Harvest Salad with Miso-Maple Roasted Butternut Squash Recipe

  • Prep time: 20 minutes
  • Cook time: 25 minutes
  • Yield: 4 servings

Yellow, white or any mellow variety of miso will work for this dish. I used chickpea miso because it's both mellow and soy-free.


For the squash:

  • 1 small butternut squash (about 2 pounds), peeled, seeded and cubed into 1/2 inch chunks
  • 2 tablespoons yellow or white miso
  • 1 tablespoon maple syrup
  • 3 tablespoons olive oil, divided
  • 1/4 teaspoon salt
  • 1/4 teaspoon pepper

For the dressing:

  • 1 1/2 tablespoons red wine vinegar
  • 1 teaspoon Dijon mustard
  • 1 tablespoon maple syrup
  • 1/4 cup extra-virgin olive oil
  • Salt and pepper to taste

For the salad:

  • 4 cups arugula
  • 1 cup cooked whole grains, like oat groats or wild rice
  • 1 crisp apple, cored and diced
  • 1/4 cup dried cranberries
  • 1/4 cup pepitas (green pumpkin seeds)
  • Arils of one pomegranate (about 1/2 cup)

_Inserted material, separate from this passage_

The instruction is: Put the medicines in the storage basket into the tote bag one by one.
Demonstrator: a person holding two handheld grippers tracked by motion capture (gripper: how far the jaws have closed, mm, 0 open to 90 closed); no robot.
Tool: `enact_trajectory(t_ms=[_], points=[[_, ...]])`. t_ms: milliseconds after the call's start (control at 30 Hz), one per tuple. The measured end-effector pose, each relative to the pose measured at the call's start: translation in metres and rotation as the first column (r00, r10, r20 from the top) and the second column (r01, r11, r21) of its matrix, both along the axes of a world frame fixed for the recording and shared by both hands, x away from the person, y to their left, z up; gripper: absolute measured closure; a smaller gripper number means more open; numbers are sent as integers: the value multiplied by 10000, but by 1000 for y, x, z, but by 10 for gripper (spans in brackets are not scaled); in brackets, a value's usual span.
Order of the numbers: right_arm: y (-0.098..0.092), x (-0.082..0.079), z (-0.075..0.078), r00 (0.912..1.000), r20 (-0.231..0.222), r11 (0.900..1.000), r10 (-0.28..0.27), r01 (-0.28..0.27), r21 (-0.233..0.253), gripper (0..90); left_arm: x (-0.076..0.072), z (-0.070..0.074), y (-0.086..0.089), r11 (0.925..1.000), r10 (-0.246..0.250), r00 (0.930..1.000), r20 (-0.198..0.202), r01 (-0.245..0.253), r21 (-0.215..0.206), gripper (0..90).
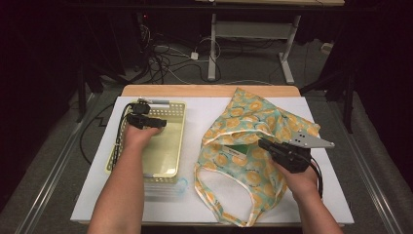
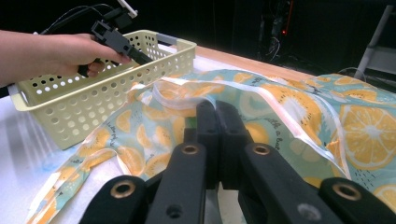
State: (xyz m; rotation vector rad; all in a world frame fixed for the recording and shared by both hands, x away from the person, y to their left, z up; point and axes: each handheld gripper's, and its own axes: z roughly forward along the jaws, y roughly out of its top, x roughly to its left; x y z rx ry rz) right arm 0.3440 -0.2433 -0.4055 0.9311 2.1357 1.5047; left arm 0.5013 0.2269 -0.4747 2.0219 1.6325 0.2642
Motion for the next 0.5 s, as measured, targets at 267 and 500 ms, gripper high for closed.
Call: enact_trajectory(t_ms=[267, 500], points=[[2, -1, 0, 10000, 49, 10000, 45, -45, -31, 900, 0, -9, -5, 9975, -331, 9947, -974, 391, 597, 42], [1, 0, 0, 10000, 35, 10000, 63, -63, 0, 900, -3, -6, -10, 9901, -499, 9933, -1041, 630, 1258, 190]])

1 Roast the squash: Preheat oven to 425F. Lightly brush two baking sheets with about 1 tablespoon of olive oil.

In a large bowl, whisk together miso, maple syrup, the rest of the oil, salt, and pepper. Add butternut squash cubes, and toss to coat.

Spread squash out onto baking sheets with plenty of room between pieces. Bake for 25 minutes or until golden brown and crispy at the edges. For more caramelization, turn the squash at the 15-minute mark.

Harvest Salad with Roasted Butternut Squash Harvest Salad with Roasted Butternut Squash Harvest Salad with Roasted Butternut Squash Harvest Salad with Roasted Butternut Squash

2 Make the dressing: Mix together all ingredients in a small jar and shake well to emulsify.

Harvest Salad with Roasted Butternut Squash Harvest Salad with Roasted Butternut Squash

3 Assemble the salad: Toss the roasted squash (hot, warm, or cool), the dressing, and the remaining salad ingredients together in a large salad bowl. Serve immediately.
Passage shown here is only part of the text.